Target Goes Gender-Neutral With Kids’ Decor

SHUTTERSTOCK

After taking a gender-neutral approach to its toy department, Target is doing much the same with kids’ home decor.

Over the weekend, the retailer announced that a new kids’ decor line called Pillowfort, which is not specifically aimed at either boys or girls, will debut in stores later this month, reports Consumerist.

Replacing Target’s Circo brand, Pillowfort, notes the outlet, will include the base colors of pink and blue, while, at the same time, offering additional, gender-neutral prints and patterns.

Julie Guggemos, Target’s senior vice president of design and product development, said to the Minneapolis Star Tribune of Target’s current kids’ decor offerings: “It was an aisle of pink, fairy princesses, ponies and flowers. And, for the boys, it was rockets and dinosaurs.”

She continued: “Well, you know what? Girls like rockets and basketball. And boys like ponies. Who are we to say what a child’s individual expression is? We really wanted to develop a collection that would be universal.”
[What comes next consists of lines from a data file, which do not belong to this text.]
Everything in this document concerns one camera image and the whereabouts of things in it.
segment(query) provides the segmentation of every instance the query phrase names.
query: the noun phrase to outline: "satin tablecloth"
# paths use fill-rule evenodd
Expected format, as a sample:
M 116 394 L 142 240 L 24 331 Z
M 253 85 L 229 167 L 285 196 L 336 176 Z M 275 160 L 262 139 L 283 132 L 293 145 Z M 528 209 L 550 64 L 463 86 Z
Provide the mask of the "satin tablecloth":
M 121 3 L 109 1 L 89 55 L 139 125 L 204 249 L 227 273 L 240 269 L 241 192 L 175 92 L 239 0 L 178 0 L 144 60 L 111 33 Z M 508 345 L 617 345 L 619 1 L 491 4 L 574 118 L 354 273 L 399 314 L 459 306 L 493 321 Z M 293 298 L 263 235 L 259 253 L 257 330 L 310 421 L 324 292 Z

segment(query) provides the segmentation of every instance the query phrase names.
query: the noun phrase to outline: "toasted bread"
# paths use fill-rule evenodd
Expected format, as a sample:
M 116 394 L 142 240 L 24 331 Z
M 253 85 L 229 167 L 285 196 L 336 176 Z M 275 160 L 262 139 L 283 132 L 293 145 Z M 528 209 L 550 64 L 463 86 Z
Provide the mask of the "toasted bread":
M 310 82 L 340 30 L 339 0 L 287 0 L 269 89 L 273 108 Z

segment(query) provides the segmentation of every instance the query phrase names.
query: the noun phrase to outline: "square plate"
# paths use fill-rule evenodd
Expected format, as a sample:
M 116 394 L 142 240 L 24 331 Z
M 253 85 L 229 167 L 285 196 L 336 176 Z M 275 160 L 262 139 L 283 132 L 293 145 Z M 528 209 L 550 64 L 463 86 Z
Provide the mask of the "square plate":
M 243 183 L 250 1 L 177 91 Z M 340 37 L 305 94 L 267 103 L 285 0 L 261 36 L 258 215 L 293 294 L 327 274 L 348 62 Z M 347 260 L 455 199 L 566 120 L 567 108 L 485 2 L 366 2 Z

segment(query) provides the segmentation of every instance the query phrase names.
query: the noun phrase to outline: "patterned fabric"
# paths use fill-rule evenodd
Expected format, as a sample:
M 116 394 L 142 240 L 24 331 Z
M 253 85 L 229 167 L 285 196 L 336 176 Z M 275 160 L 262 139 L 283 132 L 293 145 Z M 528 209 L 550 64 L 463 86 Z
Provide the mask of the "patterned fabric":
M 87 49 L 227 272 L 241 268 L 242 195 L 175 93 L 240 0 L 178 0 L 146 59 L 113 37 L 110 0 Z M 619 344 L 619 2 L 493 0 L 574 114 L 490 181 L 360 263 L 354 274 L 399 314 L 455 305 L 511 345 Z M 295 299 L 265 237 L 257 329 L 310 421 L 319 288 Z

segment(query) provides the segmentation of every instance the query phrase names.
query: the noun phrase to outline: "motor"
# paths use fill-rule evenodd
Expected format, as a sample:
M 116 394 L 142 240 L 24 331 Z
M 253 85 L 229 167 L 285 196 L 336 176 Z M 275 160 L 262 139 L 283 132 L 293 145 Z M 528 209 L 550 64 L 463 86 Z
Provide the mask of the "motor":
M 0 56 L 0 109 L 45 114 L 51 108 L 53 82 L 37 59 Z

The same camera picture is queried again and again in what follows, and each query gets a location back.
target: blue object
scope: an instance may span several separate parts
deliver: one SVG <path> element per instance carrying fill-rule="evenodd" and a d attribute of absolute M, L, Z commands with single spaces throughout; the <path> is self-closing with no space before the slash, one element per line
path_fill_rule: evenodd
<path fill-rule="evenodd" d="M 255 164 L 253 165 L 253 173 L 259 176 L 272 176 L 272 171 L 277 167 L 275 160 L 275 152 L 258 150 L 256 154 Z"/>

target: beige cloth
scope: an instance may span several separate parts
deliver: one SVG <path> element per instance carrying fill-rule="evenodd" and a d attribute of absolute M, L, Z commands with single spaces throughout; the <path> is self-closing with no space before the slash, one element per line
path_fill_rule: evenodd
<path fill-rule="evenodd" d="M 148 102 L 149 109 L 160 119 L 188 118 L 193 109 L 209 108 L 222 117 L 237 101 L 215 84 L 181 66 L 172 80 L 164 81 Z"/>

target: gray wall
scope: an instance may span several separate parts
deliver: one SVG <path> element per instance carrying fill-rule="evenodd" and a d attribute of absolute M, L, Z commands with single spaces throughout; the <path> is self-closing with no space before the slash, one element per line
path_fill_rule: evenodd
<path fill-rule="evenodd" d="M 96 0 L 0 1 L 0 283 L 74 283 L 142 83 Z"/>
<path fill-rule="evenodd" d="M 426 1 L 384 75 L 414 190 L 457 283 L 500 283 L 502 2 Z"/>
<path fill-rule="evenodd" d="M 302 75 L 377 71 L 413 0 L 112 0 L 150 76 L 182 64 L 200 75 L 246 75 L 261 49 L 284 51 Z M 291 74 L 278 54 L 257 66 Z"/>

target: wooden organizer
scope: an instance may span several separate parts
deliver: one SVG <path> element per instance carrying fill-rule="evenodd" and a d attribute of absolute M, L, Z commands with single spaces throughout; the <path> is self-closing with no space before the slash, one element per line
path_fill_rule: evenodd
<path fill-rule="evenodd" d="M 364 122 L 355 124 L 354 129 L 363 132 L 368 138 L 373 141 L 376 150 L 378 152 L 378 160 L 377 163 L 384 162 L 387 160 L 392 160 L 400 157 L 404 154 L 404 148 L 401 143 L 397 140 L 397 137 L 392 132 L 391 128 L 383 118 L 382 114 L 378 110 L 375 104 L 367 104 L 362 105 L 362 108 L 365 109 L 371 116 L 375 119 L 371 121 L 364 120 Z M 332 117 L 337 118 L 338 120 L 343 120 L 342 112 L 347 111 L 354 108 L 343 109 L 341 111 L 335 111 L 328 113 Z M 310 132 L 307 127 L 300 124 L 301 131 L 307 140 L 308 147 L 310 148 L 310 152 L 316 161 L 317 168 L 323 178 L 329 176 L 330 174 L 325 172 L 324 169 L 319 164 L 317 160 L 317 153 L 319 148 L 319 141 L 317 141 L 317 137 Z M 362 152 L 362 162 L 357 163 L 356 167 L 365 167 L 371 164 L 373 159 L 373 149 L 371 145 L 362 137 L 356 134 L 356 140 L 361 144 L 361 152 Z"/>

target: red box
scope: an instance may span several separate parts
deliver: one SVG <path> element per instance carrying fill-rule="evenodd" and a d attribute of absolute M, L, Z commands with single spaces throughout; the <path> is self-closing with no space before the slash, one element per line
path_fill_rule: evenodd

Guggemos told the Star Tribune that Target’s move to gender-neutral kids’ decor was largely motivated by consumers’ outspoken disapproval of the retailer’s previous (and since changed) practice of identifying gender-specific subsections within its toy department.

“It gets back to listening to mom, understanding what she’s looking for from Target and making sure we’re delivering the products and the content that’s going to be right,” remarked Target Chief Executive Brian Cornell in the Star Tribune article.

“Girls were picking prints that the boys picked and vice versa,” stated Guggemos to the outlet.

“They’re not afraid to express who they are. We picked up on that right away and decided we were getting in our own way a little bit with some of those paradigms … It’s time to change.”